Principal Investigator: Professor Z Ghahramani
We live in an era of abundant data. Rapid technological advances, such as the internet, have made it possible to collect, store and share large amounts of information more easily than ever before. The availability of large amounts of data has had a major impact on society, commerce, and the sciences.
Data plays a particularly important role in the sciences. Data is what you get from conducting experiments, and data is what you use to test scientific theories. In recent years, the amount of data collected and generated in the sciences has grown tremendously. We need better tools to model this data, so that we can understand and test theories and make scientific predictions.
Our proposal focuses on advanced statistical tools for modelling data. It is important that the models are based on probability and statistics, because any model of real world phenomena has to represent the uncertainty we have from incomplete information and noisy measurements. Probability theory provides a coherent mathematical language for expressing uncertainty in models. Our proposal develops models based on Bayesian statistics, which used to be called “inverse probability’” until the 20th century, and refers to the application of probability theory to learn unknown quantities from observable data. Bayesian statistics can also be used to compare multiple models (i.e. hypotheses) given the data, and thus can play a fundamental role in scientific hypothesis testing.

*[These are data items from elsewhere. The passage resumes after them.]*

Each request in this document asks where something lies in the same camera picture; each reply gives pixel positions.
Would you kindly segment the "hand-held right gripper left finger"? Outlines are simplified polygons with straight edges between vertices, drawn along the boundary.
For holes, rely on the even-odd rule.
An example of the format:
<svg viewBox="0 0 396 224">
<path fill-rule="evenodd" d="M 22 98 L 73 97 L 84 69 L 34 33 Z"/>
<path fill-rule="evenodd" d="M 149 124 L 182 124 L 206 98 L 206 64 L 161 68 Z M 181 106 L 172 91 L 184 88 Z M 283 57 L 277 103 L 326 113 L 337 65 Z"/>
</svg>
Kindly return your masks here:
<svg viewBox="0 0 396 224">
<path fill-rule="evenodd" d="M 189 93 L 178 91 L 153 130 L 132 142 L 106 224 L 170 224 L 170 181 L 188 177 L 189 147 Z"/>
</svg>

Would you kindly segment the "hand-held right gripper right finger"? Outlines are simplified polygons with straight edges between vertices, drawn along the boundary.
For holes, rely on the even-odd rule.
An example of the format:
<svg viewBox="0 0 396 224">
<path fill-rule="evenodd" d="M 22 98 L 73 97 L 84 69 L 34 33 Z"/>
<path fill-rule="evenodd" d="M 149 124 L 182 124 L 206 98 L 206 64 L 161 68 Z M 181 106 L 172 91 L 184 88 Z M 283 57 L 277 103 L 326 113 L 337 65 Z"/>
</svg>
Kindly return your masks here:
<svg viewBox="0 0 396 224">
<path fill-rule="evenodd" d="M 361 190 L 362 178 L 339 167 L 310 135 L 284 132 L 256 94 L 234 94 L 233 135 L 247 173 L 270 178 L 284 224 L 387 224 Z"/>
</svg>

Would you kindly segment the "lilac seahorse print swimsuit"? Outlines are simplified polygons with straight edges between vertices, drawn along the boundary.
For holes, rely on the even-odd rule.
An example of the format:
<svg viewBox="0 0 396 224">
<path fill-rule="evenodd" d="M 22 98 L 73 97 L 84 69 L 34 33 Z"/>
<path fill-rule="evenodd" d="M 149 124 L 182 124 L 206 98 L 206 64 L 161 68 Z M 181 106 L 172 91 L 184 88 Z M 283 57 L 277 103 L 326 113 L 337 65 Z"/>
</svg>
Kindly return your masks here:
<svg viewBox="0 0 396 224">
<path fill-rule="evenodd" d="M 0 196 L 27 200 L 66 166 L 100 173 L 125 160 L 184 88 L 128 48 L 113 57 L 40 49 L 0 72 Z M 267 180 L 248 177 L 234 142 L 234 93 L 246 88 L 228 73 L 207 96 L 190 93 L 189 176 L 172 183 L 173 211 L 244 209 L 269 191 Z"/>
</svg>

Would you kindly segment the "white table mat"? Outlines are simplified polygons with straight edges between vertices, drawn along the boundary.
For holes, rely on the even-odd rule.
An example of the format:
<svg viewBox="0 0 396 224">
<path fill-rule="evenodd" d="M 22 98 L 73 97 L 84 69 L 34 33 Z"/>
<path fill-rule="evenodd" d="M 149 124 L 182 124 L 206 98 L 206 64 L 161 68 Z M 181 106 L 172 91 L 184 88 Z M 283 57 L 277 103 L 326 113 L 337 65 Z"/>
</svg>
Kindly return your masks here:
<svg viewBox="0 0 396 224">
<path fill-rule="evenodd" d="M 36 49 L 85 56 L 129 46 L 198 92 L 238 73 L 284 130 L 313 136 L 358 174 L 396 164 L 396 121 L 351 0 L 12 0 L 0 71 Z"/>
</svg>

We will develop new computational tools for Bayesian modelling, ensuring that the models are flexible enough to capture the complexity of real-world phenomena and scalable enough to deal with very large data sets. We will also develop new methods for deciding which data to collect and which experiments to perform, which can greatly reduce the cost of scientific inquiry. We will make use of the latest advances in computer hardware, in the form of massively parallel graphics processing units (GPUs) to speed up modelling of scientific data.
This proposal is truly cross-disciplinary in that we do not focus on a single scientific discipline. In fact, we have assembled a team whose expertise spans Bayesian modelling across the physical, biological and social sciences. We will create modelling tools for better astronomical surveying of the skies so that we can understand the composition of our universe; we will create tools for analysing gene and protein data to so that we can better understand biological phenomena and design drug therapies; and we will develop powerful methods for modelling and predicting economic and financial data which will hopefully reduce risk in financial markets.
Surprisingly, these diverse areas of the sciences—astronomy, biology and economics—can come together through a unified set of computational and statistical modelling tools. Our advances will benefit not just these areas but many other areas of science based on data-intensive modelling.